# WORK TASK
Which lines run from the line with "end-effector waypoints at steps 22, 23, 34" through the line with "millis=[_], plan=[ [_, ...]" in the entries below? Print them exactly, both ends included, and nothing more.

Data items
════════
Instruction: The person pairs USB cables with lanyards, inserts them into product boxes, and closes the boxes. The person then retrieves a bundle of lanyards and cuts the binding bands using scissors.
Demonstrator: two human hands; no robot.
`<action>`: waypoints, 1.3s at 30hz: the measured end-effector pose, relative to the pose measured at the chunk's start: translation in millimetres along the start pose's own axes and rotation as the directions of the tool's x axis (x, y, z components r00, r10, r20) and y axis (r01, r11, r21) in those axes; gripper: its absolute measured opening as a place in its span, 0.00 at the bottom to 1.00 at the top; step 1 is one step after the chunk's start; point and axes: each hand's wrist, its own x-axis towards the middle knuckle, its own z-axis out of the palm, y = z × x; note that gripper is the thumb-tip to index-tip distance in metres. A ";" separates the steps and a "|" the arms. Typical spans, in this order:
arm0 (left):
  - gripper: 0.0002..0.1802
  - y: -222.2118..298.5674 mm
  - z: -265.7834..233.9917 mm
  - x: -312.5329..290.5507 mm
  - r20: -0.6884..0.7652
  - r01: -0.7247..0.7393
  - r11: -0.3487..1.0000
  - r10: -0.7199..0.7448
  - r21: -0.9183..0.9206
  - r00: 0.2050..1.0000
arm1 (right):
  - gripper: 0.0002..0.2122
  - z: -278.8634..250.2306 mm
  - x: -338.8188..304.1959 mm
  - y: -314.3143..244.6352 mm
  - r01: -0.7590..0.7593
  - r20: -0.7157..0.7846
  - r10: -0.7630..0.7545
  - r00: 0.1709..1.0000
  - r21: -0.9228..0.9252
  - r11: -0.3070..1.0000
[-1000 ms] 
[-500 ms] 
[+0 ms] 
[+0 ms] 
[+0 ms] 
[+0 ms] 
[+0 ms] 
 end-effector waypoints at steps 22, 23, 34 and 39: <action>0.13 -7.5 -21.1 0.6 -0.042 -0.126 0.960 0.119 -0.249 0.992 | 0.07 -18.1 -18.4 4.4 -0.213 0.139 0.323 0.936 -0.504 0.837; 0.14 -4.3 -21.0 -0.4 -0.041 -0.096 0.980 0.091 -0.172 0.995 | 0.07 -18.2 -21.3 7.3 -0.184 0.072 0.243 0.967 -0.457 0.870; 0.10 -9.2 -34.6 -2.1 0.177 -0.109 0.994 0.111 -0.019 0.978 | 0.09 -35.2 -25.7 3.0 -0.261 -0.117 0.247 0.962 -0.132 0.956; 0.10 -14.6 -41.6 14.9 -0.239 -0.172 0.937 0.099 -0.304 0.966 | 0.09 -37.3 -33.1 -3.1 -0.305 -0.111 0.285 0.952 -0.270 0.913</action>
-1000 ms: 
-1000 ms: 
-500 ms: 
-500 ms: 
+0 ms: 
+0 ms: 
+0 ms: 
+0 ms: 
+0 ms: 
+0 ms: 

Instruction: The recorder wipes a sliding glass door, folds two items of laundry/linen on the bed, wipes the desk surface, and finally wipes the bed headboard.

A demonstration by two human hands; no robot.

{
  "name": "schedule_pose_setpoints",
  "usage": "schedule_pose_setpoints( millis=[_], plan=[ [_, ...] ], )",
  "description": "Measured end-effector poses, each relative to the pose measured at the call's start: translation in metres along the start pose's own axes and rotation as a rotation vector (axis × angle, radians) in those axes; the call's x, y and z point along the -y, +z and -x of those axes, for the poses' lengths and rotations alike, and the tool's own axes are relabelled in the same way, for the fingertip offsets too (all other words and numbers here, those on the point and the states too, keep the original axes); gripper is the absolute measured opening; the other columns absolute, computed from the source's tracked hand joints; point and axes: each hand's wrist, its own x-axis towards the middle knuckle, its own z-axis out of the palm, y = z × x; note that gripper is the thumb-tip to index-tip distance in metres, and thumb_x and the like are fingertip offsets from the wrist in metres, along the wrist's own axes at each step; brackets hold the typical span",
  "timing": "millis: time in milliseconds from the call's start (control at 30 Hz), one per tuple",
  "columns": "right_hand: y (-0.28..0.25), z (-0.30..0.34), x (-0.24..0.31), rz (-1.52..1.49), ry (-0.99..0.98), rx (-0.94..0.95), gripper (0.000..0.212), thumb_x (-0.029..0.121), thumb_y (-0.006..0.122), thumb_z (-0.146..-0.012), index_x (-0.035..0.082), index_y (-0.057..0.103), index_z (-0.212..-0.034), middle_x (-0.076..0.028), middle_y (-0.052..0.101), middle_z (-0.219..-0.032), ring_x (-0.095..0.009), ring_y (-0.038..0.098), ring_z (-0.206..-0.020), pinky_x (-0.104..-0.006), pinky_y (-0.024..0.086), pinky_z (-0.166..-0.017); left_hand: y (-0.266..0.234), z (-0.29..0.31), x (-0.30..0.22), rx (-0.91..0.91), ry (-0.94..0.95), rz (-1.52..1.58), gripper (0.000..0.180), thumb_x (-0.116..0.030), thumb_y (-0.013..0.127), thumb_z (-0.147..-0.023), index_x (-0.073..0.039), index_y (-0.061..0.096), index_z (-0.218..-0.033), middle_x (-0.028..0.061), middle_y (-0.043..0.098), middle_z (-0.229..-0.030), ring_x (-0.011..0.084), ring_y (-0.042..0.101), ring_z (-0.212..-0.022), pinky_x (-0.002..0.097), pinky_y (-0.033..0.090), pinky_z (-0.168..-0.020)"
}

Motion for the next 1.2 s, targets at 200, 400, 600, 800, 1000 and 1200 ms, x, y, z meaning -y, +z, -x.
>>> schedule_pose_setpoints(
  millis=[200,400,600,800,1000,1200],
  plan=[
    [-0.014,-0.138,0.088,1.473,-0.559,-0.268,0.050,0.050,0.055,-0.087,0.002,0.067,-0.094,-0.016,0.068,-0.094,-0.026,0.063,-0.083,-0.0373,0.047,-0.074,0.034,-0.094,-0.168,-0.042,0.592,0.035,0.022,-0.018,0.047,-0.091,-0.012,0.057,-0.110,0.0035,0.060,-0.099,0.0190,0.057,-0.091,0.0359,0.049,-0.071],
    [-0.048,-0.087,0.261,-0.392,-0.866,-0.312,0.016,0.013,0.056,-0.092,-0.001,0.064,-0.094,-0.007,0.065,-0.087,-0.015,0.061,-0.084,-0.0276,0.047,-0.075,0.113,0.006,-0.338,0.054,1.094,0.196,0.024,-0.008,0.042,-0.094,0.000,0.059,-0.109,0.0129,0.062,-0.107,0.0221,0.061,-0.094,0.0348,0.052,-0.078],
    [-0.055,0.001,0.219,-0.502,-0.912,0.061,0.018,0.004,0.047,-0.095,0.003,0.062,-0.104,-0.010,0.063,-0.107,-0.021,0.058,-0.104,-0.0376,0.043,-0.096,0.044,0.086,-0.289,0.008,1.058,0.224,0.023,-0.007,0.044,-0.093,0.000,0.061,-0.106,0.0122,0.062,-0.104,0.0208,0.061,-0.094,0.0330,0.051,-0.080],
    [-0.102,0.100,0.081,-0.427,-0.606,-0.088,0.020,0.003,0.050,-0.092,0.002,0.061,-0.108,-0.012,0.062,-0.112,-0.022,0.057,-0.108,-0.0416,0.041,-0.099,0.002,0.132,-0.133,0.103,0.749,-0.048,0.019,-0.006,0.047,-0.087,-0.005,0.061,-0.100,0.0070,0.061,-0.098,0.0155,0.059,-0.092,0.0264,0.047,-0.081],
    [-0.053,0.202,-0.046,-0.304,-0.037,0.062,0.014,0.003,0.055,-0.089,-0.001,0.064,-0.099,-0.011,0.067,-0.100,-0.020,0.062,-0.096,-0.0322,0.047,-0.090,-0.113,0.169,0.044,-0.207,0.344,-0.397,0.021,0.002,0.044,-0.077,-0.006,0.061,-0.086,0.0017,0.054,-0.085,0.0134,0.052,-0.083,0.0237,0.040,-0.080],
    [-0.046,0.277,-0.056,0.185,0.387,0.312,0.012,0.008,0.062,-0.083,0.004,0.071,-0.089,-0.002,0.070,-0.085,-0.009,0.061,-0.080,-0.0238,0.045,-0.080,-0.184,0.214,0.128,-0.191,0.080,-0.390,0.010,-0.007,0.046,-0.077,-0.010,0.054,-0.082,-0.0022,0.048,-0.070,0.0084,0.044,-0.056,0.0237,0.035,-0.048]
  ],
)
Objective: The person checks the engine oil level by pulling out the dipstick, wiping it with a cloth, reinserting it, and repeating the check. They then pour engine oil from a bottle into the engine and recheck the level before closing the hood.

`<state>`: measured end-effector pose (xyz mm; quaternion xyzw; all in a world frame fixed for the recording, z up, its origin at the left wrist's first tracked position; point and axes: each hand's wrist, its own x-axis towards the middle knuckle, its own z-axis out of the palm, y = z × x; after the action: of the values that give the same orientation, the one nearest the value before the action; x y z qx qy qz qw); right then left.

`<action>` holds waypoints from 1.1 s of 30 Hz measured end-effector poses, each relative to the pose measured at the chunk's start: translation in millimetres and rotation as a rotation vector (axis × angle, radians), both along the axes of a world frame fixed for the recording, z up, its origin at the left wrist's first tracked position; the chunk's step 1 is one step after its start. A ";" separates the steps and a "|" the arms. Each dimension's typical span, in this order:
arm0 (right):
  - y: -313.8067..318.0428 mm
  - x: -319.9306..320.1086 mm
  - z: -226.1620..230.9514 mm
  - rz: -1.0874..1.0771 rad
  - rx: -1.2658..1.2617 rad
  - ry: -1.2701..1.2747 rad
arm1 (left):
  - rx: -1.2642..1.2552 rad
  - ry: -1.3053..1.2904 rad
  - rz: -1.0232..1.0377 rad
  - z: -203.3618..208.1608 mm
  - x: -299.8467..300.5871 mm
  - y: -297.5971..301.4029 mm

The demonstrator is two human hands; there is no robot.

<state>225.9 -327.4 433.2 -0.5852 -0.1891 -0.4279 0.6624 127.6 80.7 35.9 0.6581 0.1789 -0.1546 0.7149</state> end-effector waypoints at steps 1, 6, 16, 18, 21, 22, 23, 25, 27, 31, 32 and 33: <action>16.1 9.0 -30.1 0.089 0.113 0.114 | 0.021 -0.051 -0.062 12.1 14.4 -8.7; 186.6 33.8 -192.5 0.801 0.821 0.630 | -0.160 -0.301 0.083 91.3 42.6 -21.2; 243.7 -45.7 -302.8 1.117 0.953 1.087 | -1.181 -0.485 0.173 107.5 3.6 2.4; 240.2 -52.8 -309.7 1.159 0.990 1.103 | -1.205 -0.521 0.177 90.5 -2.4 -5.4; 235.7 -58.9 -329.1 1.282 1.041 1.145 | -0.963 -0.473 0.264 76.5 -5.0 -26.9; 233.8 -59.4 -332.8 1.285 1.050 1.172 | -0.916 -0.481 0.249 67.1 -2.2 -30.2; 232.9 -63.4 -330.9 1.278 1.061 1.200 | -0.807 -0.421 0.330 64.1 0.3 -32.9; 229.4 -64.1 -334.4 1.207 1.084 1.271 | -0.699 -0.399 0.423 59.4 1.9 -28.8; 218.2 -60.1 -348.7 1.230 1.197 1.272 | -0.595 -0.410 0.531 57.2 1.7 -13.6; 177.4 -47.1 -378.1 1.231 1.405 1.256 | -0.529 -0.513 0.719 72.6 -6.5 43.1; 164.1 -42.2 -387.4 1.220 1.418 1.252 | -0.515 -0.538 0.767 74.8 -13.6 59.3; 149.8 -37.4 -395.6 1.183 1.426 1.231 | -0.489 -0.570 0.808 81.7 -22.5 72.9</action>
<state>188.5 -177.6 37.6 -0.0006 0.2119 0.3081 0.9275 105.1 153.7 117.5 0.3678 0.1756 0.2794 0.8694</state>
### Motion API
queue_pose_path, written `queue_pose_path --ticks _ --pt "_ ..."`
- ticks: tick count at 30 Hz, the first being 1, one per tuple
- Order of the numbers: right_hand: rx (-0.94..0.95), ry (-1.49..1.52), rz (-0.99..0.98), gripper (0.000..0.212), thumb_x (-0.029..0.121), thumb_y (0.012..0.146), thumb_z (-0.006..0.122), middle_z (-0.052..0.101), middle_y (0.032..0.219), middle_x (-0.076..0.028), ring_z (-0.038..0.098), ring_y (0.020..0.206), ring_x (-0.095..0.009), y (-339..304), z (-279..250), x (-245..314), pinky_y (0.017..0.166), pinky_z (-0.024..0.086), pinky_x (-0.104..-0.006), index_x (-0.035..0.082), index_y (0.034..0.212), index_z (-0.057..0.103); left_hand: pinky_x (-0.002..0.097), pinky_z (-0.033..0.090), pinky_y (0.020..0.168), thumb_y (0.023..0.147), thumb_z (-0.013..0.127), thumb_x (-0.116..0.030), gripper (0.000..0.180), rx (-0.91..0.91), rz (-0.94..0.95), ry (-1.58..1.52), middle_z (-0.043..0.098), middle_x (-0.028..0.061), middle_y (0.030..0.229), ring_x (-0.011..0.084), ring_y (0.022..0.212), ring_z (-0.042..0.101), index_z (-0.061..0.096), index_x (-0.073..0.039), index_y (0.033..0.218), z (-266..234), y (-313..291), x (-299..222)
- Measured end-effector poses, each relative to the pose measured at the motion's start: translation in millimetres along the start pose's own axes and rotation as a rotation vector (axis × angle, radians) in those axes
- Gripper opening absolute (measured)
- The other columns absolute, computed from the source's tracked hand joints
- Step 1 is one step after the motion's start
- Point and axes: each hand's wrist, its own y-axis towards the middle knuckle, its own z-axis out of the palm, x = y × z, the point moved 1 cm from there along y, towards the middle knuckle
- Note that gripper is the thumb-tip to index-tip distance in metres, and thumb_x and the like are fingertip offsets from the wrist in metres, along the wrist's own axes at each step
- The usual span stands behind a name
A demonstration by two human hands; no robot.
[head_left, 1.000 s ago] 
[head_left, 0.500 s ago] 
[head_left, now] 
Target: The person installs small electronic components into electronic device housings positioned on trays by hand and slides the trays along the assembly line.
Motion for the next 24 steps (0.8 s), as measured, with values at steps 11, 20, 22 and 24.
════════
# ANSWER TO THE EXERCISE
 end-effector waypoints at steps 22, 23, 34 and 39: <action>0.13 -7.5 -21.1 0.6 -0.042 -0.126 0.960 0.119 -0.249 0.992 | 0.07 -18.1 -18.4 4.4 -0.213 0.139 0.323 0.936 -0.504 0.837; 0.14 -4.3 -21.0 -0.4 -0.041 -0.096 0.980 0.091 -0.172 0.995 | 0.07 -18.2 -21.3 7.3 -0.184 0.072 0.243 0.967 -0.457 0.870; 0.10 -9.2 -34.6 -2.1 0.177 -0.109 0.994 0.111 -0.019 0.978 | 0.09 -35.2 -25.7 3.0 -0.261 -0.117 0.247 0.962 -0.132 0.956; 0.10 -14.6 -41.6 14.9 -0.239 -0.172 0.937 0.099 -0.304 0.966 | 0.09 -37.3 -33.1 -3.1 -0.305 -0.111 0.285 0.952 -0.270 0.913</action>
-1000 ms: 
-1000 ms: 
-500 ms: 
-500 ms: 
+0 ms: 
+0 ms: 
+0 ms: 
+0 ms: 
+0 ms: 
+0 ms: 

Instruction: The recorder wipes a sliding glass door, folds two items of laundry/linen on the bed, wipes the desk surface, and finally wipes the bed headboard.

A demonstration by two human hands; no robot.

{
  "name": "schedule_pose_setpoints",
  "usage": "schedule_pose_setpoints( millis=[_], plan=[ [_, ...] ], )",

The exercise is complete.